#### EXERCISE DETAILS
Can you restate the lines of the entries below, word for word, from the first one through the line that includes "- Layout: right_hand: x"?

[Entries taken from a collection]
/---
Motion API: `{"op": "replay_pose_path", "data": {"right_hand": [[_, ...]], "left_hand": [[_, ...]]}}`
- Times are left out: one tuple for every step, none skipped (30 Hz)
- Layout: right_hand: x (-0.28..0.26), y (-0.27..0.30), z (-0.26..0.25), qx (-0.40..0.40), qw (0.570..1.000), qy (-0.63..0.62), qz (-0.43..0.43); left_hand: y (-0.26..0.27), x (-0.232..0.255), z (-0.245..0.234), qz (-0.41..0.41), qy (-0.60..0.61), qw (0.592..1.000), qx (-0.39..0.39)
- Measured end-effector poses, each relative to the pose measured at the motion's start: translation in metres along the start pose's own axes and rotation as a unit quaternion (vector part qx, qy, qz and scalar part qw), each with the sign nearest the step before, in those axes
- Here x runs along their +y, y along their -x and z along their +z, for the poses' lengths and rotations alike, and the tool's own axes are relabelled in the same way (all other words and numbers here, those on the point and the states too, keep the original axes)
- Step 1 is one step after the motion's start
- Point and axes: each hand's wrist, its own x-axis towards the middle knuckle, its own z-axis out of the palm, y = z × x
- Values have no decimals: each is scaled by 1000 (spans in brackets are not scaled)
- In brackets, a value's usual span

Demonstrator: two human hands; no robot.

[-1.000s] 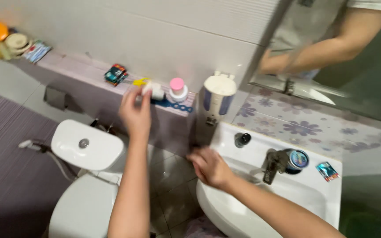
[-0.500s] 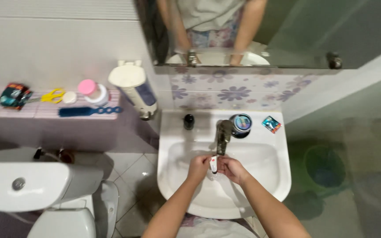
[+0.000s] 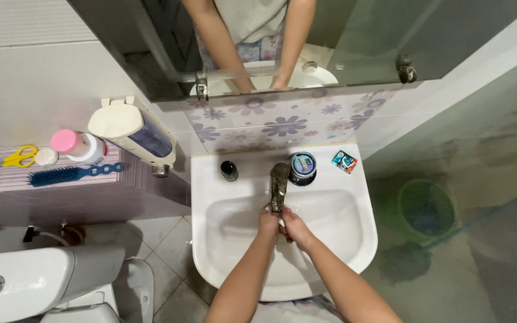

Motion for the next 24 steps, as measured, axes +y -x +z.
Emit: {"op": "replay_pose_path", "data": {"right_hand": [[4, -11, -3, -2, 1000, 1, -1], [11, -20, -7, 20, 999, -9, -23], [19, -28, -12, 42, 998, -18, -45], [13, -20, -17, 40, 998, -15, -42], [7, -12, -22, -37, 992, -73, -92], [-3, -7, -25, -116, 974, -132, -143], [-10, 0, -24, -121, 974, -130, -142], [-17, 7, -25, -162, 969, -163, -92], [-24, 15, -26, -201, 959, -195, -41], [-26, 19, -21, -204, 959, -194, -38], [-28, 22, -16, -199, 956, -212, -29], [-31, 25, -11, -194, 954, -229, -21], [-32, 24, -7, -197, 953, -228, -19], [-31, 24, -3, -184, 958, -219, -29], [-31, 25, 1, -170, 962, -209, -39], [-22, 9, -1, -172, 962, -207, -39], [-14, -7, -3, -116, 969, -212, -56], [-4, -22, -5, -59, 971, -218, -72], [7, -35, -8, -61, 972, -217, -72], [17, -49, -12, -29, 972, -183, -142], [26, -62, -16, 6, 966, -148, -211], [17, -51, -12, 6, 966, -148, -213], [7, -40, -8, 27, 970, -144, -195], [-2, -29, -4, 50, 973, -141, -177]], "left_hand": [[7, 16, 0, 2, 0, 1000, 2], [17, 27, 1, -5, 31, 999, -24], [27, 38, 2, -12, 61, 997, -49], [28, 38, -5, -13, 65, 997, -46], [30, 38, -12, -25, 94, 992, -85], [30, 42, -21, -33, 122, 984, -124], [27, 42, -32, -30, 124, 985, -120], [24, 40, -42, -6, 128, 985, -116], [22, 38, -51, 18, 132, 985, -113], [26, 40, -57, 18, 134, 985, -110], [30, 43, -62, 38, 125, 988, -87], [33, 47, -68, 60, 116, 989, -64], [28, 43, -73, 61, 117, 989, -60], [24, 39, -77, 70, 105, 992, -32], [20, 35, -82, 78, 92, 993, -4], [23, 37, -81, 80, 94, 992, -2], [27, 39, -80, 80, 63, 995, 25], [31, 40, -79, 79, 31, 995, 51], [35, 39, -78, 79, 32, 995, 53], [38, 38, -76, 60, 29, 997, 51], [41, 37, -73, 40, 26, 998, 48], [37, 28, -72, 42, 26, 998, 47], [33, 19, -70, 39, 46, 998, 21], [28, 11, -69, 35, 64, 997, -6]]}}
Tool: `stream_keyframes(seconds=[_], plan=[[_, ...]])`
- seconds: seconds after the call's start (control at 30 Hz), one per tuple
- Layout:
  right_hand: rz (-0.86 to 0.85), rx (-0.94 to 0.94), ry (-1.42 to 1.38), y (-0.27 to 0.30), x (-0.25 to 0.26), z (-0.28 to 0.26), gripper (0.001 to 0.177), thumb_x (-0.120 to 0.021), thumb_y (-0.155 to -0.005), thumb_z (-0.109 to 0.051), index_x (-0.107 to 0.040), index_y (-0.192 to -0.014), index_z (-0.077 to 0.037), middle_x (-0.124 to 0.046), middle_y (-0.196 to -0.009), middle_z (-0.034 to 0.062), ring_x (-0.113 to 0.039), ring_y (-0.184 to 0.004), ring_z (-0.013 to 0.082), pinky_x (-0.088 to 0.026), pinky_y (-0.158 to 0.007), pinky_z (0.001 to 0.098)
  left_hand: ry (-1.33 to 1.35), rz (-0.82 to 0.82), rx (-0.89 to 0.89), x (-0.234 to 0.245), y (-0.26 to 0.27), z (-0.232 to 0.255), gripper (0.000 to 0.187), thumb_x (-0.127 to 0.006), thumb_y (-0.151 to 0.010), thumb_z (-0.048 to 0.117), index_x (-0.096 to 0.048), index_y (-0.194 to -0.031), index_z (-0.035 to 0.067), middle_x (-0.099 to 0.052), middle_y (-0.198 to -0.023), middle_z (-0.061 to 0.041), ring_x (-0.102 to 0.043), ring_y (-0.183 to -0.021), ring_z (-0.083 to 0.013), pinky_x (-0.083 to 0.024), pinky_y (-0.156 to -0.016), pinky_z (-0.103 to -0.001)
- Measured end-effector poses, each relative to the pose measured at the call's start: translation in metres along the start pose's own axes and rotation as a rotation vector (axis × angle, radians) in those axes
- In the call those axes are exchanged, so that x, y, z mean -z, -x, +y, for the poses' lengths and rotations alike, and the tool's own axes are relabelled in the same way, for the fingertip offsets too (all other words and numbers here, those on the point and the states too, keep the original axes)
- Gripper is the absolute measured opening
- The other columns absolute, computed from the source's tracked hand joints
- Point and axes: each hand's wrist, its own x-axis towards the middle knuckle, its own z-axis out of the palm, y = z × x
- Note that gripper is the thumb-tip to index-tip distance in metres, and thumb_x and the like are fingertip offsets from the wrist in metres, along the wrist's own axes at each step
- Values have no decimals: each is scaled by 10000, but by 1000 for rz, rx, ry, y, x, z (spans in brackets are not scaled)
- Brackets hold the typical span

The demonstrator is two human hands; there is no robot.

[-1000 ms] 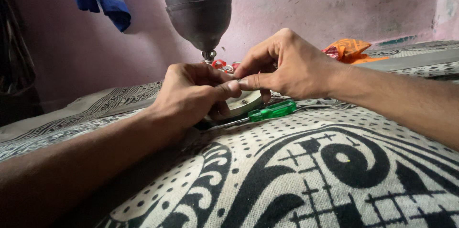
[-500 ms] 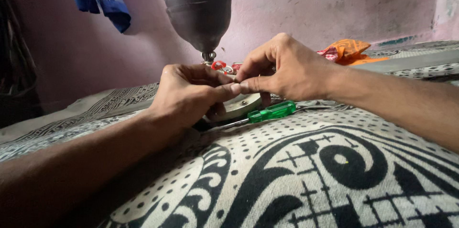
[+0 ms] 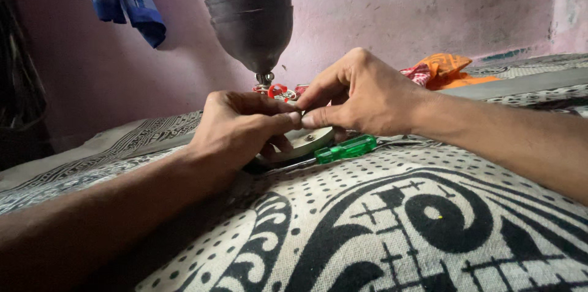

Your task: The person aligns a ceiling fan blade to the fan motor housing and secures it with screws using a screwdriver. They then insert a small metal pin into the blade bracket to complete the attachment.

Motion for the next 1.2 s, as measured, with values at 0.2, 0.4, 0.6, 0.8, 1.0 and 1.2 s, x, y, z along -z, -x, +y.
stream_keyframes(seconds=[0.2, 0.4, 0.6, 0.8, 1.0, 1.2], plan=[[54, 78, 39, 1, -2, 6, 136, -767, -825, -100, -824, -945, -72, -824, -818, 67, -683, -520, 86, -577, -479, 228, -8, 19, 25, -1, 0, 0, 197, -807, -793, 162, -814, -928, 19, -770, -727, -100, -681, -570, -121, -543, -479, -259], [17, 90, 18, 0, -4, 7, 86, -733, -861, -103, -784, -913, -58, -790, -814, 74, -679, -480, 102, -601, -432, 220, 40, -15, -38, 1, -1, -5, 192, -831, -790, 152, -792, -902, 1, -747, -722, -92, -664, -569, -116, -512, -467, -261], [48, 97, 53, 1, -4, 6, 112, -731, -859, -92, -774, -945, -37, -799, -821, 76, -689, -490, 109, -597, -451, 232, -9, -3, -53, 2, -4, -2, 183, -820, -802, 155, -796, -906, 6, -752, -720, -89, -681, -579, -116, -536, -492, -259], [32, 13, -142, -3, -4, 11, 211, -732, -835, -75, -775, -1038, -40, -813, -870, 99, -711, -572, 126, -635, -545, 264, 55, -34, -109, 12, -12, -1, 222, -805, -807, 132, -773, -954, -31, -759, -777, -126, -696, -599, -147, -567, -528, -280], [8, 120, -102, -12, -7, 8, 344, -753, -837, -85, -746, -1181, -98, -808, -1065, 69, -750, -948, 116, -621, -834, 291, -59, 15, -17, 44, -13, 10, 315, -750, -822, 103, -794, -1117, 4, -812, -903, -124, -722, -673, -170, -647, -644, -287], [-88, -38, 21, -20, -7, 0, 340, -766, -804, -153, -775, -1141, -119, -807, -1071, 52, -751, -994, 152, -576, -944, 323, -196, 126, 160, 79, -3, -1, 339, -720, -932, 274, -770, -1157, 25, -798, -1021, -138, -703, -798, -178, -619, -730, -312]])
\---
#### RESPONSE BELOW
Motion API: `{"op": "replay_pose_path", "data": {"right_hand": [[_, ...]], "left_hand": [[_, ...]]}}`
- Times are left out: one tuple for every step, none skipped (30 Hz)
- Layout: right_hand: x (-0.28..0.26), y (-0.27..0.30), z (-0.26..0.25), qx (-0.40..0.40), qw (0.570..1.000), qy (-0.63..0.62), qz (-0.43..0.43); left_hand: y (-0.26..0.27), x (-0.232..0.255), z (-0.245..0.234), qz (-0.41..0.41), qy (-0.60..0.61), qw (0.592..1.000), qx (-0.39..0.39)

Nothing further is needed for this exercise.